My mother being a thrifty colored woman and a practical nurse,
everywhere she went, a case gave thirty dollars and her board and mine.
My father paid his master three hundred dollars a year. He built these
gin houses and presses. The old man would write him passes and
everything and see that he was paid for his work. Some years, he would
make as much as three or four thousand dollars. His master collected it
and held it for him and gave it to him when he wanted it. That was
during slavery times."


Opinion of the Present

"Slavery days were hard but in the same time the colored people fared
better than now because the white folks taken up for them and they
raised what they needed to eat. You couldn't go nowhere but what people
had plenty to eat. Now they can't do it.

"I know what caused it too. The Jews didn't have much privilege till
after the Negro was emancipated. They used to kill Jews and bury them in
the woods. But after emancipation, he began to rise. First he began to
lend money on small interest. Then he started another scheme. People
used to not have sense. They went to work and got in with the Southern
white folks and got a law passed about the fences.

"The Greeks and Italians are next to the Jews. They don't make much off
the white man; they make it off the Negro. They come 'round and open up
a place and beg the niggers to come in; and when they get up a little
bit, they shut out the niggers and don't want nothin' but white folks.
It's a good thing they do, too; because if somebody didn't shut the
Negro out, he'd never have anything.

"The slaveholders were hard, but those people who come here from across
the water, they bring our trouble. You can't squeeze as much out of the
poor white as you can out of the darkey. The darkey is spending too much
now--when he can get hold of it. Everywhere you see a darkey with a
home, he's got a government mortgage on it. Some day the government will
start foreclosing and then the darkeys won't have anything, and the
biggest white man won't have much.

"A hundred years from now, they won't be any such thing as Negroes.
There will be just Americans. The white people are mixed up with Greeks,
Germans, and Italians and everything else now. There are mighty few pure
Americans now. There used to be plenty of them right after the War.

"The country can't hold out under this relief system.

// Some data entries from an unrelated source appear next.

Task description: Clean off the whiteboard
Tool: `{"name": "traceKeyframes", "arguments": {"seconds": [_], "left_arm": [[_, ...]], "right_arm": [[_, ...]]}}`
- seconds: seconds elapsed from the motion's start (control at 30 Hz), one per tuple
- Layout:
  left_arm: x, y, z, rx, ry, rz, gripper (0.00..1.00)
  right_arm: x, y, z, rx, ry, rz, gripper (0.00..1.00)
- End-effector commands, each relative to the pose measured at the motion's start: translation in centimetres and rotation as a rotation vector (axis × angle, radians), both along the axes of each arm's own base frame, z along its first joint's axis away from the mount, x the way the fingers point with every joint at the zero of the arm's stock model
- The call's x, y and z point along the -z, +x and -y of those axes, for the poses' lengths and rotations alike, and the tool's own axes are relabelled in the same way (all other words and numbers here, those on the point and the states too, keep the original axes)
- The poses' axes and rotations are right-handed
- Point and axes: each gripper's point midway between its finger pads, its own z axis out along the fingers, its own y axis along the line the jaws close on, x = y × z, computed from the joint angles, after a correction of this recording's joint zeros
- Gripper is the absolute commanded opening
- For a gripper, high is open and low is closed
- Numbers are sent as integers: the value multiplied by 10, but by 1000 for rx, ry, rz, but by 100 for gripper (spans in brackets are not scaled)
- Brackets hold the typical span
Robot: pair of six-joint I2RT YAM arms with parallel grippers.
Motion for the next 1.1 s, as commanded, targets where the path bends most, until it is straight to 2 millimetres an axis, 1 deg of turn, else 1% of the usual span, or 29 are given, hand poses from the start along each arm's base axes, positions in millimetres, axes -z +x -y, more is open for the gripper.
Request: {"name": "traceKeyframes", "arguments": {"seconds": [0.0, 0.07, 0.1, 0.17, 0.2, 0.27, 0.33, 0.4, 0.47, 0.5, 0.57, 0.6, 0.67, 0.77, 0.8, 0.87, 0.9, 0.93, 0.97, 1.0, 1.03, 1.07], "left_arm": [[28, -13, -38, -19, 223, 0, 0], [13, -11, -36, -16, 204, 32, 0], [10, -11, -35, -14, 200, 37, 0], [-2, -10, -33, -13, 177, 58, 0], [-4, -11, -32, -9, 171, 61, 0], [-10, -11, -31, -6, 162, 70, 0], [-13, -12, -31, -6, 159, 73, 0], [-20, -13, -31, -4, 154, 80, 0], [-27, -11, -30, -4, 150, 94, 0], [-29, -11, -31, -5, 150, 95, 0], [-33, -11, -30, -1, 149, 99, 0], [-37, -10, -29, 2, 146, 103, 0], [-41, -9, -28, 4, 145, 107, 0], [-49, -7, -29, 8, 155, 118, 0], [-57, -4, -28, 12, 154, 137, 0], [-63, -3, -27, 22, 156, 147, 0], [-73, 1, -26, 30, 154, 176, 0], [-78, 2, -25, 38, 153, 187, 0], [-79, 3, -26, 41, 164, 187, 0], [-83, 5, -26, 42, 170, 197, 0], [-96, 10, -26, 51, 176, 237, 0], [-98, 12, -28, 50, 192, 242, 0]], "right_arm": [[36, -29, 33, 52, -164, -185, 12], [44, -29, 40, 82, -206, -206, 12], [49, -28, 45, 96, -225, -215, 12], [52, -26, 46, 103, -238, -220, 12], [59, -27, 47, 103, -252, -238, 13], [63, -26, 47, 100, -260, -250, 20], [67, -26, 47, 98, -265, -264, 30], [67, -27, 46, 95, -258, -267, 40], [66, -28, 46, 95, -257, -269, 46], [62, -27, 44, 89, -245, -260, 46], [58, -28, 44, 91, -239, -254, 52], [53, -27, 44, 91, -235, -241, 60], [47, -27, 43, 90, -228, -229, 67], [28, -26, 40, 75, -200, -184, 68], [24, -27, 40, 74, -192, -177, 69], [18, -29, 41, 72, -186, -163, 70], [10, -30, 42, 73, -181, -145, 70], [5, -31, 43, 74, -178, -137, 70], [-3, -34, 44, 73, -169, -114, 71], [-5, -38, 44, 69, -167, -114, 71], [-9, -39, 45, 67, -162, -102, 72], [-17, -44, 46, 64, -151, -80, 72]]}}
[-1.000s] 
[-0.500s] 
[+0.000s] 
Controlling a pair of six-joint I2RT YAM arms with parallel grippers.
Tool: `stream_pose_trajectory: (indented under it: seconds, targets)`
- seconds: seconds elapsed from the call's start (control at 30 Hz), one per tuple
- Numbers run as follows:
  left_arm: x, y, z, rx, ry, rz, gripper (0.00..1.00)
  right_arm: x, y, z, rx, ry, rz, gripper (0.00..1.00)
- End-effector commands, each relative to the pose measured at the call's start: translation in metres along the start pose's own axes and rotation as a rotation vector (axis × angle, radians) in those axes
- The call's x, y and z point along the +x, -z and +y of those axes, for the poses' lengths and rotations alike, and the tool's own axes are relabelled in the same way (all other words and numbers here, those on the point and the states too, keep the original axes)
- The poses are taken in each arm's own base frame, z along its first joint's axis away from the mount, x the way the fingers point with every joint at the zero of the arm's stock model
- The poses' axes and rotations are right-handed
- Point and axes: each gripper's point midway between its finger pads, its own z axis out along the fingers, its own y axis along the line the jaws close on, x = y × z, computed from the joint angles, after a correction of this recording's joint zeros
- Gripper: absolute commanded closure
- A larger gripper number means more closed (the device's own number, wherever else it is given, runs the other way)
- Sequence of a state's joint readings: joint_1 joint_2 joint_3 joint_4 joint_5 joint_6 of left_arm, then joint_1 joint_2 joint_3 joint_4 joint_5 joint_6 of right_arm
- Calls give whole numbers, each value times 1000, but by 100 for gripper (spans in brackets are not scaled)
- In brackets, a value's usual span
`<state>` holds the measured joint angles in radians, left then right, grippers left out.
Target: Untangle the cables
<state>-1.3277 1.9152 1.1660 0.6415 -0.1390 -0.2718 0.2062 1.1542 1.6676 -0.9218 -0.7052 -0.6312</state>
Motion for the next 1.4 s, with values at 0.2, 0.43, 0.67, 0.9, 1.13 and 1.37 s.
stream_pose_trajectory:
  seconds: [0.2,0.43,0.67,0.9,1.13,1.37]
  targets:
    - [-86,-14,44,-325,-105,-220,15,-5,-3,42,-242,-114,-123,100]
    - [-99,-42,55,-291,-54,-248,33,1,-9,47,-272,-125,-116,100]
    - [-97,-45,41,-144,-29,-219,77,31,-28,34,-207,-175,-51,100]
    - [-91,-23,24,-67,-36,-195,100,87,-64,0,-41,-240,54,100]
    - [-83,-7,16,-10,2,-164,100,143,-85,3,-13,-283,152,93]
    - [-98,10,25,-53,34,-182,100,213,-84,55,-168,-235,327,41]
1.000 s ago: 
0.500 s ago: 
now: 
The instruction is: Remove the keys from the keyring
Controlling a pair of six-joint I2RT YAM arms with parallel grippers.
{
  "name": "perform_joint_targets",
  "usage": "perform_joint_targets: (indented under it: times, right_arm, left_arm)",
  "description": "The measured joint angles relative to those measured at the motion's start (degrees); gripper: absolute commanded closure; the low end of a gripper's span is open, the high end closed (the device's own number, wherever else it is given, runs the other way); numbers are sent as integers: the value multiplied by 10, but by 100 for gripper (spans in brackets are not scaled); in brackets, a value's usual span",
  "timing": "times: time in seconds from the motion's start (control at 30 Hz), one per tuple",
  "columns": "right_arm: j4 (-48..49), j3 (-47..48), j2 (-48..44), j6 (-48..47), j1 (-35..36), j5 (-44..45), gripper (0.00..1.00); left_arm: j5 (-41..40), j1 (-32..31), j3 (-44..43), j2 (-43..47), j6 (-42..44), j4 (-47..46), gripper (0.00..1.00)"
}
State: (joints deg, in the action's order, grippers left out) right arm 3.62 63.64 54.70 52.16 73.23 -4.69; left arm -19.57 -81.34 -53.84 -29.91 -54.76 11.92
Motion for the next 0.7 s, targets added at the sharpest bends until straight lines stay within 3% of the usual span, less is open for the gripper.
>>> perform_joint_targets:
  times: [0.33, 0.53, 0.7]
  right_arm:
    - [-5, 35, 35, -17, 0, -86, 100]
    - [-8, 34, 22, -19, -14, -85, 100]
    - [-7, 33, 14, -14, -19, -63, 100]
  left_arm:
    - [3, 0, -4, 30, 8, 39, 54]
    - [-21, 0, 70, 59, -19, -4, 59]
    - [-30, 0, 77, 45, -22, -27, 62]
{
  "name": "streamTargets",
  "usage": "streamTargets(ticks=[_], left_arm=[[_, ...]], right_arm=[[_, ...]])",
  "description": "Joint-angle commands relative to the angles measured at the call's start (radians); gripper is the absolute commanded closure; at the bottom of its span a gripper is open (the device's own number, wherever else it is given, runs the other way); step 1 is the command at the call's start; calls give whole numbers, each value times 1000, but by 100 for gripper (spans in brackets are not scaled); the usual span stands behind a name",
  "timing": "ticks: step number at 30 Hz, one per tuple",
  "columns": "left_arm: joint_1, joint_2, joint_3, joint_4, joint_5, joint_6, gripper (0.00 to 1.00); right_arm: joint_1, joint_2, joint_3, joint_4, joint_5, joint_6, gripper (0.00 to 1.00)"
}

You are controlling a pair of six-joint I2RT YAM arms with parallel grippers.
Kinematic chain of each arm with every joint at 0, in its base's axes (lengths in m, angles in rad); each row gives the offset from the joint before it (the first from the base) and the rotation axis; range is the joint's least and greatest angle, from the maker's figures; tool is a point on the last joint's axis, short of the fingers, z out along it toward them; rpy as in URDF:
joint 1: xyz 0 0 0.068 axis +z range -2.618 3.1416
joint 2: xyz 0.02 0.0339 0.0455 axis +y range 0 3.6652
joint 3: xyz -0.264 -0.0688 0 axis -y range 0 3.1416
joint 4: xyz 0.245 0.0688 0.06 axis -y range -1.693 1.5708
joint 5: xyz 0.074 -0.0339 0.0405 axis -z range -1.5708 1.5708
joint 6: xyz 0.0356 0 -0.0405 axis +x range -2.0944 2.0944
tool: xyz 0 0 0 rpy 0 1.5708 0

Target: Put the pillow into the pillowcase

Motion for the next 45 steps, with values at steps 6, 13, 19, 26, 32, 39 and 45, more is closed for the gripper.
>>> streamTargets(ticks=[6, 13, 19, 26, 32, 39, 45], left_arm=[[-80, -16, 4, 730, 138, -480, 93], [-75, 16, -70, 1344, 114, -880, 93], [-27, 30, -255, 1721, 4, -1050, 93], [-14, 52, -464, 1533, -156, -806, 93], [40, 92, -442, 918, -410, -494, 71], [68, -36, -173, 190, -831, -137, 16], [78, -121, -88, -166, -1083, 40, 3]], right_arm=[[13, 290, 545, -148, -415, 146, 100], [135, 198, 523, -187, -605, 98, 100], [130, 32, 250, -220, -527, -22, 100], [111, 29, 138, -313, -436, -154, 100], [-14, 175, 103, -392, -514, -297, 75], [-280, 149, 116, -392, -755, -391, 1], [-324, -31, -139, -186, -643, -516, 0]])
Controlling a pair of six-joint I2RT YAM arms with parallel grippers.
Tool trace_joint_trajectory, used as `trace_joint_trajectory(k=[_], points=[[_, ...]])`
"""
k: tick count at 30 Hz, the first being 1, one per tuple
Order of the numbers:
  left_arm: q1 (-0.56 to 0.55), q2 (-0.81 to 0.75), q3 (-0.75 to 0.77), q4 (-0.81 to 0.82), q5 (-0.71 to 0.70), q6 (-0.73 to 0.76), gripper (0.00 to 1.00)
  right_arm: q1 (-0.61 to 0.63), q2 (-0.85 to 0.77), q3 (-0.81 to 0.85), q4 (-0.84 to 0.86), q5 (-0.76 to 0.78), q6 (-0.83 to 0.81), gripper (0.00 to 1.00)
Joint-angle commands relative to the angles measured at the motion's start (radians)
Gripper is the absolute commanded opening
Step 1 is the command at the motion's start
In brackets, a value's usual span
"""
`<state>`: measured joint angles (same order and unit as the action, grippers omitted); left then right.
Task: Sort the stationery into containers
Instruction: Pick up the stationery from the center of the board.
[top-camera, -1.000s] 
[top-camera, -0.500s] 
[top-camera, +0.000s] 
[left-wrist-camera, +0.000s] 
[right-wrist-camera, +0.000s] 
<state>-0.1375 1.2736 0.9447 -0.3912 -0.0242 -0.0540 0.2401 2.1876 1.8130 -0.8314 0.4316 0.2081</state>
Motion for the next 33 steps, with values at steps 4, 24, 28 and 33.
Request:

"They're sending the young people to school and all like that but they
don't seem to me to have their minds on any industry. They have got to
have backing after they get educated. Now, they'll bring these
foreigners in and use them. In the majority of states now the colored
man ain't no good unless he can get some kind of trade education and can
go into some little business.

"In slavery times, a poor white man was worse off than a nigger. General
Lee said that he was fighting for the benefit of the South, but not for
slavery. He didn't believe in slavery."


Occupation and Present Support of Hopkins

"I came to Arkansas in 1886. I got married in 1885 in South Carolina. I
never had but the one wife. I have done a little railroading, worked in
machinery. I have planted one crop. Did that in 1887 but got sick and
had to sell out my crop. For forty-six years, I worked as a plumber and
piper. I worked in piping oil, gas, water, and I worked with mechanics
who didn't mind a colored man learning. They would let me learn and they
would send me out to do jobs.

"Nothing hurts me but my age. If I were younger, I could get along all
right. But the work is too heavy for me now.

"I get old age assistance from the state. They pay me eight dollars. I
have to pay four dollars for the use of this shack. So that don't leave
much for me to live on. I'm supposed to get commodities too, and I am
waiting for my order now."


FOOTNOTES:

[7] [HW: Jeff Davis captured May 10, 1865, outside Irwinsville, Ga.]